### Work to be completed:
When a line of the records below contains the string "something", copy that whole line.

### Available records:
╭──

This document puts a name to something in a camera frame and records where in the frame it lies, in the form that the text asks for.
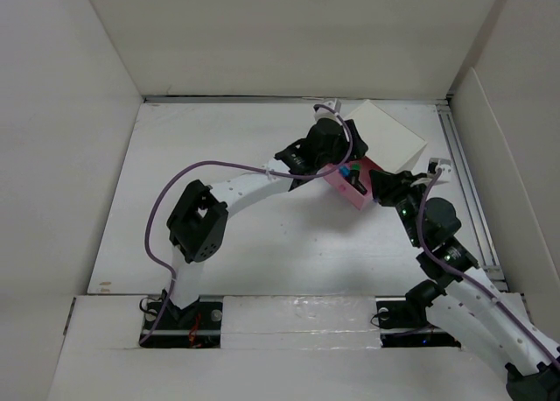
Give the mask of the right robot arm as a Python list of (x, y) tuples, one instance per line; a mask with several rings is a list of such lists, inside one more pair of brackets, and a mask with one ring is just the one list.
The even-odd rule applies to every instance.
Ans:
[(559, 398), (559, 344), (524, 317), (495, 288), (456, 238), (455, 207), (431, 197), (442, 171), (414, 175), (372, 170), (374, 199), (394, 208), (427, 278), (405, 295), (404, 314), (466, 346), (504, 381), (513, 400)]

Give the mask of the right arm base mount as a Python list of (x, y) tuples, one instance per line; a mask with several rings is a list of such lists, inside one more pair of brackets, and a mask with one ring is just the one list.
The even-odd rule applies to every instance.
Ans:
[(443, 290), (424, 280), (404, 296), (375, 298), (370, 324), (380, 330), (382, 348), (461, 348), (461, 343), (429, 323), (426, 309)]

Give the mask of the small black object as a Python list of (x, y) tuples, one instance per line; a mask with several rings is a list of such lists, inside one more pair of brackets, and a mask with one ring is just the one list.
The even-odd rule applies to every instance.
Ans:
[(341, 174), (342, 178), (349, 185), (351, 185), (358, 193), (360, 193), (361, 195), (366, 195), (368, 193), (368, 190), (365, 188), (365, 186), (360, 181), (360, 173), (361, 172), (359, 172), (359, 173), (352, 172), (350, 167), (342, 166), (339, 169), (339, 173)]

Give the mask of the pink drawer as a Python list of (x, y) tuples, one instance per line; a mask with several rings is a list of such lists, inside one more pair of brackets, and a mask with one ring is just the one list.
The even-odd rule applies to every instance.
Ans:
[(349, 201), (358, 210), (364, 209), (370, 203), (373, 203), (372, 187), (369, 178), (369, 171), (372, 169), (382, 171), (382, 169), (369, 158), (362, 158), (351, 162), (346, 162), (343, 166), (350, 167), (352, 164), (359, 164), (360, 181), (367, 189), (366, 195), (358, 193), (351, 185), (349, 185), (341, 176), (339, 169), (323, 178), (333, 189), (335, 189), (344, 199)]

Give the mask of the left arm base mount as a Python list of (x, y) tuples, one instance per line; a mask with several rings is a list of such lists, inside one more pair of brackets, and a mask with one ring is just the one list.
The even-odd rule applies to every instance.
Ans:
[(219, 348), (223, 319), (223, 298), (201, 296), (185, 309), (171, 302), (163, 307), (166, 290), (139, 302), (143, 325), (141, 348)]

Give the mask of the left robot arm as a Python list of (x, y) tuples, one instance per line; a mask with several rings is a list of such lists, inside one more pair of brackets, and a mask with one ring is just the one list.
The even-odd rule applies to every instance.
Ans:
[(177, 278), (164, 316), (174, 327), (187, 327), (193, 322), (202, 263), (222, 245), (229, 219), (272, 195), (307, 184), (316, 174), (327, 172), (345, 158), (353, 161), (365, 156), (368, 146), (354, 120), (346, 120), (344, 125), (351, 140), (347, 139), (343, 125), (323, 117), (306, 137), (278, 152), (258, 172), (247, 172), (213, 185), (198, 179), (187, 185), (166, 223)]

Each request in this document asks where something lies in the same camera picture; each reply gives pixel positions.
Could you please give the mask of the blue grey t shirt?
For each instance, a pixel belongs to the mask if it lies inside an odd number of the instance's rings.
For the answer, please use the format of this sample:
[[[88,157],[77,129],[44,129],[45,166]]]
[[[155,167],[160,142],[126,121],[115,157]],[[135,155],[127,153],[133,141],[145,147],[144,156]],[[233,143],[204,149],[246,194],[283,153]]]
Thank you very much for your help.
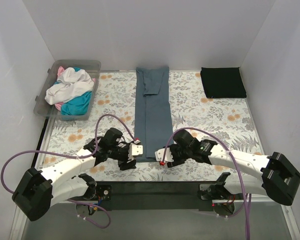
[[[143,145],[138,162],[155,161],[155,151],[173,141],[169,103],[169,67],[136,69],[135,137]]]

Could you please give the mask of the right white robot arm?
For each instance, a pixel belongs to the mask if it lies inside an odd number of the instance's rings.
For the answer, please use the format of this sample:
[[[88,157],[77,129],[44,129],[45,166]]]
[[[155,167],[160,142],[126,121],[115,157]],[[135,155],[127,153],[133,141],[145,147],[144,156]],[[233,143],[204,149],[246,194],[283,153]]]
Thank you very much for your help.
[[[201,190],[206,199],[221,200],[237,194],[266,195],[273,201],[291,206],[300,186],[300,172],[279,152],[272,155],[249,154],[229,150],[219,140],[198,140],[182,129],[173,136],[174,143],[157,151],[161,164],[176,167],[192,159],[198,163],[236,170],[222,173],[217,181]]]

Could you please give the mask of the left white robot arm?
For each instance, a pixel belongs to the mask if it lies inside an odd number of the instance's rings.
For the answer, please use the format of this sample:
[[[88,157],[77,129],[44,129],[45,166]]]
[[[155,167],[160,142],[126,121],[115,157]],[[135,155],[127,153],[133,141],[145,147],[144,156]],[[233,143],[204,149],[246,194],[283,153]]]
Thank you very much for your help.
[[[136,157],[143,154],[139,139],[122,141],[123,133],[110,128],[104,136],[92,139],[81,148],[75,158],[68,158],[52,166],[28,169],[12,194],[13,202],[30,221],[40,219],[49,208],[73,197],[93,199],[97,182],[85,173],[106,160],[118,161],[120,170],[132,169]]]

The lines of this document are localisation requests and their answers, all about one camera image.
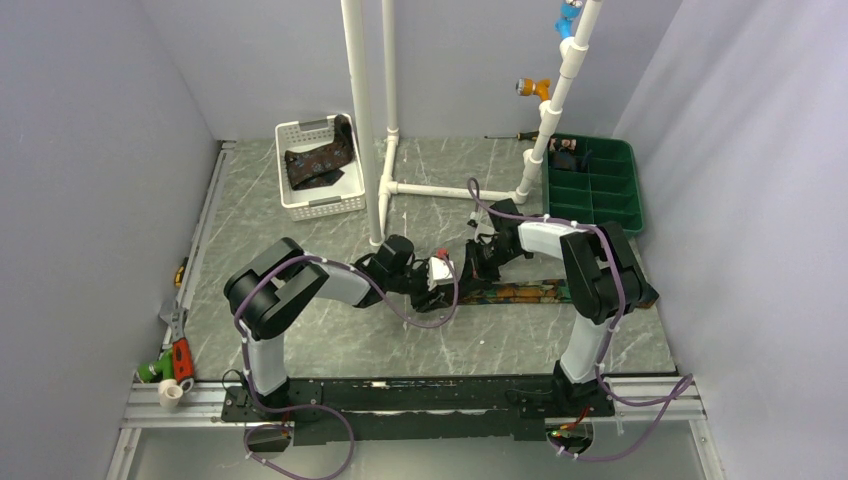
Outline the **colourful patterned tie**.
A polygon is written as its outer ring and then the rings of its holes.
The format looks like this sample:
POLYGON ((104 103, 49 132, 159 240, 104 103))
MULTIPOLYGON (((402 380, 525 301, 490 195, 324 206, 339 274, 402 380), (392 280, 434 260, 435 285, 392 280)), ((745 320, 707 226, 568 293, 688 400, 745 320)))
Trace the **colourful patterned tie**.
POLYGON ((569 304, 570 291, 564 279, 492 284, 462 294, 460 305, 569 304))

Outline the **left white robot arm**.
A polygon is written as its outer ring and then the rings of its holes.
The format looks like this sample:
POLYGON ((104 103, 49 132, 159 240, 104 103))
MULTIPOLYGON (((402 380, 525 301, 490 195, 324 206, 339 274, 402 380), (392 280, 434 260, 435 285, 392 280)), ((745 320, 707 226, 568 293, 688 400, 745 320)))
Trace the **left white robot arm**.
POLYGON ((362 309, 397 293, 418 313, 446 308, 451 314, 459 303, 448 255, 418 259, 413 243, 400 235, 353 264, 310 254, 284 237, 231 276, 223 292, 244 344, 247 404, 264 420, 279 417, 290 403, 284 334, 313 299, 362 309))

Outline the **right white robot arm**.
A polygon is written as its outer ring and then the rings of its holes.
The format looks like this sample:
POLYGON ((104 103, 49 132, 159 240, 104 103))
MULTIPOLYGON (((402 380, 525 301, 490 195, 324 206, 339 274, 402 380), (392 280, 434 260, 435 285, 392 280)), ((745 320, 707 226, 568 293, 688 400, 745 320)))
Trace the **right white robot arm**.
POLYGON ((463 280, 468 286, 499 281, 500 268, 519 257, 539 254, 563 263, 576 320, 555 363, 550 392, 557 411, 574 415, 602 389, 602 363, 615 324, 643 301, 650 285, 617 222, 529 217, 511 200, 477 208, 488 213, 493 230, 467 244, 463 280))

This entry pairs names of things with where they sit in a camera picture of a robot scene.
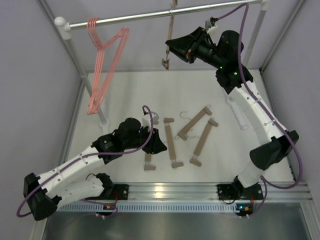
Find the tan clip hanger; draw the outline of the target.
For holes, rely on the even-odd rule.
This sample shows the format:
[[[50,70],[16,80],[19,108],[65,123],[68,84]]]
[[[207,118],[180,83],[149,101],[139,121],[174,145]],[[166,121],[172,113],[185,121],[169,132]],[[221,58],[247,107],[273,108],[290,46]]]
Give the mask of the tan clip hanger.
[[[177,5],[178,5],[178,0],[172,0],[172,3],[170,4],[170,10],[173,11],[177,7]],[[175,20],[175,16],[171,15],[170,21],[169,21],[169,27],[168,27],[168,35],[167,35],[168,40],[172,39],[174,20]],[[169,70],[170,69],[170,58],[169,58],[170,47],[169,46],[166,46],[165,54],[166,54],[165,59],[164,58],[161,59],[161,64],[166,70]]]
[[[165,135],[167,139],[167,145],[168,145],[168,152],[169,152],[169,158],[171,161],[171,167],[173,169],[177,169],[180,167],[184,166],[184,163],[181,161],[177,161],[177,156],[176,156],[176,150],[175,150],[175,145],[174,145],[174,138],[173,138],[173,133],[170,124],[173,123],[175,120],[173,118],[168,118],[165,117],[163,119],[164,123],[164,130],[165,130]]]
[[[198,157],[201,155],[202,150],[204,148],[204,145],[206,143],[206,140],[210,134],[210,131],[212,129],[212,127],[218,127],[219,124],[211,117],[206,126],[204,127],[204,130],[199,138],[199,141],[195,147],[195,150],[193,151],[193,157],[190,159],[190,163],[197,166],[197,167],[201,167],[202,163],[198,160]]]
[[[143,168],[145,172],[156,170],[156,166],[151,164],[151,160],[152,160],[152,154],[146,153],[144,157],[144,168]]]

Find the tan clip hanger angled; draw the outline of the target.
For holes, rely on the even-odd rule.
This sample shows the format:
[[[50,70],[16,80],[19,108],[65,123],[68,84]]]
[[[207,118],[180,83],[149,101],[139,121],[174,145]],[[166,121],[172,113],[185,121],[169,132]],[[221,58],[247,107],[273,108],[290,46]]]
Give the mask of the tan clip hanger angled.
[[[211,116],[212,112],[210,110],[211,105],[205,106],[202,110],[200,110],[174,137],[175,140],[183,139],[187,140],[187,132],[204,116]]]

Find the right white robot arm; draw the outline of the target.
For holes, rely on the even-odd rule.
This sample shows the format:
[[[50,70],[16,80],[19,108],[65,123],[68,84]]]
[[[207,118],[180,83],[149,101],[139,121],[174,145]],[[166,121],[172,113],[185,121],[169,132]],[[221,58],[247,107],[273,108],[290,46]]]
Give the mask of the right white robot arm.
[[[222,33],[213,43],[207,31],[198,27],[192,33],[165,42],[171,53],[186,63],[199,59],[216,68],[215,77],[225,93],[240,107],[253,127],[260,146],[249,152],[250,161],[229,185],[227,196],[243,199],[258,185],[264,173],[297,151],[298,133],[279,123],[258,94],[253,76],[242,64],[242,34],[233,30]]]

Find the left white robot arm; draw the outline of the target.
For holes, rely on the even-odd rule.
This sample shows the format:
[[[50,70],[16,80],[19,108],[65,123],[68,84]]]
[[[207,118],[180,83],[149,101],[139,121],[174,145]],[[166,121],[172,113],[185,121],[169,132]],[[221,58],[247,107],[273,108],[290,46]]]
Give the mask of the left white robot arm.
[[[98,173],[92,180],[82,182],[77,179],[139,150],[155,155],[166,151],[167,147],[157,128],[127,118],[112,133],[100,136],[71,160],[39,175],[28,174],[24,178],[23,196],[30,215],[35,221],[41,221],[62,206],[78,200],[109,199],[113,195],[113,182],[107,174]]]

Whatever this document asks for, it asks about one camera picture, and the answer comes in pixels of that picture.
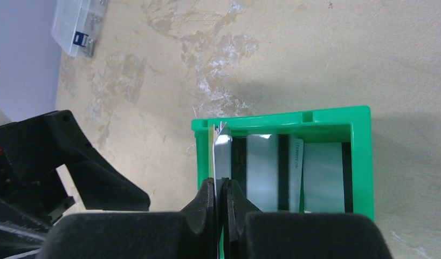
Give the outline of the green plastic bin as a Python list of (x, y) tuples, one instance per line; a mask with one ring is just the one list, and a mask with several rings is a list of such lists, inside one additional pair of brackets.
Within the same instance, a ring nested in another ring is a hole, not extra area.
[(249, 117), (194, 119), (197, 184), (209, 177), (208, 135), (212, 125), (227, 123), (233, 134), (295, 133), (306, 142), (347, 142), (351, 148), (353, 211), (375, 218), (371, 114), (368, 106), (329, 108)]

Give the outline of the stack of credit cards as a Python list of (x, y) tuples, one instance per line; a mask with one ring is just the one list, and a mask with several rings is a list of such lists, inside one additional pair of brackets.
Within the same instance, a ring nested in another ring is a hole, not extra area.
[(309, 143), (285, 134), (235, 137), (231, 177), (264, 212), (354, 211), (348, 142)]

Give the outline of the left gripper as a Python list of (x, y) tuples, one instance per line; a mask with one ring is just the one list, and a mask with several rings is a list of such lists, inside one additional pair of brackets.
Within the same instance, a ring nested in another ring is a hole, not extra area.
[(75, 205), (58, 173), (63, 164), (86, 209), (149, 210), (149, 195), (93, 147), (71, 111), (9, 122), (0, 126), (0, 258), (38, 258)]

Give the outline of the white striped credit card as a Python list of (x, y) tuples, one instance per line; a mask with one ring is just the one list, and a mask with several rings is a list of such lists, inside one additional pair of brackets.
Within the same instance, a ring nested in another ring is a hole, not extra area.
[(231, 177), (232, 136), (226, 121), (209, 128), (210, 176), (221, 180)]

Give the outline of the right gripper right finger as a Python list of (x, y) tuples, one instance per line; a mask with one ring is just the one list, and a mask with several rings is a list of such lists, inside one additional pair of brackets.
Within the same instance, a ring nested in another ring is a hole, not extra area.
[(225, 180), (225, 258), (391, 258), (376, 224), (352, 213), (262, 212)]

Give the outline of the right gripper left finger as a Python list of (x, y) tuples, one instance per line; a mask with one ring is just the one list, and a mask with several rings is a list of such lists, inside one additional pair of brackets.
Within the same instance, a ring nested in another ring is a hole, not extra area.
[(179, 212), (65, 216), (37, 258), (216, 258), (214, 193), (206, 179)]

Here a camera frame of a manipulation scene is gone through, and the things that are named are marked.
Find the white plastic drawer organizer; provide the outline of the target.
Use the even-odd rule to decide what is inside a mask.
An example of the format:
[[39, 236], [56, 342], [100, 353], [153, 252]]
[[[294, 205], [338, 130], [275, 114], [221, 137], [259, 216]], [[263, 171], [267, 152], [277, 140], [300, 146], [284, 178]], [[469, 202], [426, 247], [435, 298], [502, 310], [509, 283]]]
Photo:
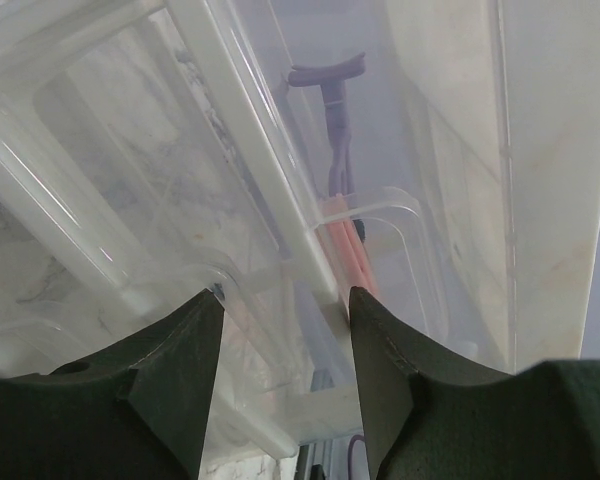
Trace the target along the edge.
[[[47, 374], [202, 290], [225, 309], [205, 453], [360, 429], [344, 336], [245, 157], [219, 1], [0, 1], [0, 376]], [[365, 1], [474, 361], [581, 351], [600, 225], [600, 1]]]

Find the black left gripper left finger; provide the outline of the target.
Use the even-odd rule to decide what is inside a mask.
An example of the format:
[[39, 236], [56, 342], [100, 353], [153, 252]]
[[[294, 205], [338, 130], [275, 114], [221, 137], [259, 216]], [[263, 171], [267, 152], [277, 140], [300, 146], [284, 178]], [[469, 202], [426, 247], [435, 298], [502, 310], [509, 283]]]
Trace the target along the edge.
[[203, 291], [47, 375], [0, 378], [0, 479], [194, 479], [224, 310]]

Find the clear plastic drawer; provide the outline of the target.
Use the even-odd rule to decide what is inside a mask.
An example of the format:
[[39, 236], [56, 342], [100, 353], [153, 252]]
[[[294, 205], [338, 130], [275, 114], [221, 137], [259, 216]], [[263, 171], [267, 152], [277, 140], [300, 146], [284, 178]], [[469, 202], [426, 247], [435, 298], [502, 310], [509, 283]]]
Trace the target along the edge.
[[434, 232], [416, 154], [398, 114], [386, 54], [365, 1], [219, 1], [222, 30], [255, 119], [261, 148], [245, 157], [294, 264], [344, 336], [342, 293], [323, 241], [332, 150], [318, 86], [294, 88], [294, 65], [322, 67], [364, 52], [366, 71], [346, 81], [354, 191], [379, 293], [401, 321], [469, 359], [479, 355], [475, 309]]

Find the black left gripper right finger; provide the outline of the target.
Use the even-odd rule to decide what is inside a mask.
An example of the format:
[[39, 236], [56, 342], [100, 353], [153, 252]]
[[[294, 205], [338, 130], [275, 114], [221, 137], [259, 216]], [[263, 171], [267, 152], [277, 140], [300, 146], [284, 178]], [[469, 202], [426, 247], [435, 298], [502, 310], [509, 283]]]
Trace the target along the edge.
[[548, 360], [509, 375], [349, 296], [374, 479], [600, 479], [600, 360]]

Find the purple eyelash curler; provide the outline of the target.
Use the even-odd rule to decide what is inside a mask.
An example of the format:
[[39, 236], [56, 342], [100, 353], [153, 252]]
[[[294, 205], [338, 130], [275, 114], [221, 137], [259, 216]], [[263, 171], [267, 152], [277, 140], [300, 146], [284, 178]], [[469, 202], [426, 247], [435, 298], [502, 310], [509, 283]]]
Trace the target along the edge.
[[346, 61], [330, 66], [294, 65], [287, 77], [287, 82], [291, 87], [318, 86], [321, 90], [327, 137], [332, 150], [328, 177], [330, 197], [347, 196], [354, 191], [350, 160], [351, 125], [346, 81], [363, 75], [365, 71], [365, 53], [361, 52]]

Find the pink nail file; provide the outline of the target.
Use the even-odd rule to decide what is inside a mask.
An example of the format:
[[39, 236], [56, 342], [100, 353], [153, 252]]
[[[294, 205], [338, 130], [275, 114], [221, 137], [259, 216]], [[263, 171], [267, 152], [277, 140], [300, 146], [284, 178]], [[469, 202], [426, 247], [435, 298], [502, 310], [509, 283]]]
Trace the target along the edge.
[[342, 293], [348, 293], [352, 286], [365, 288], [352, 246], [352, 241], [356, 238], [353, 220], [346, 214], [347, 211], [348, 205], [342, 194], [330, 197], [324, 205], [325, 217], [344, 214], [343, 218], [324, 224], [323, 237], [323, 241], [329, 240], [331, 245], [330, 264], [335, 271]]

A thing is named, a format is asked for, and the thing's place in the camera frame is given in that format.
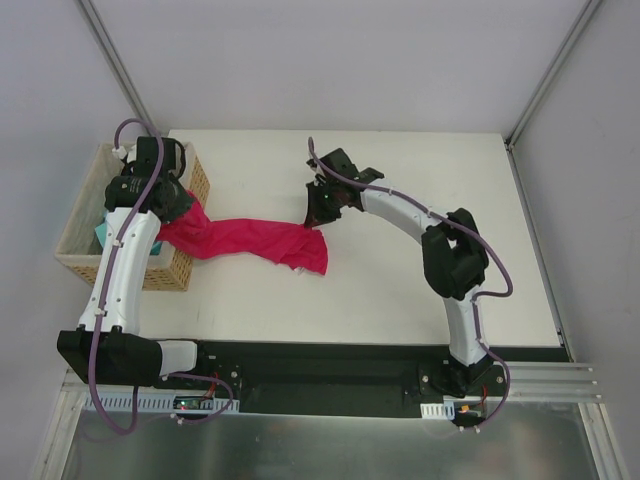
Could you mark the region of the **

╰──

### Written response:
This document puts a name to something in a camera frame and records where in the frame it lies, in the form that the text asks for.
Each request in this document asks where something lies in the same camera picture; each reply gives pixel positions.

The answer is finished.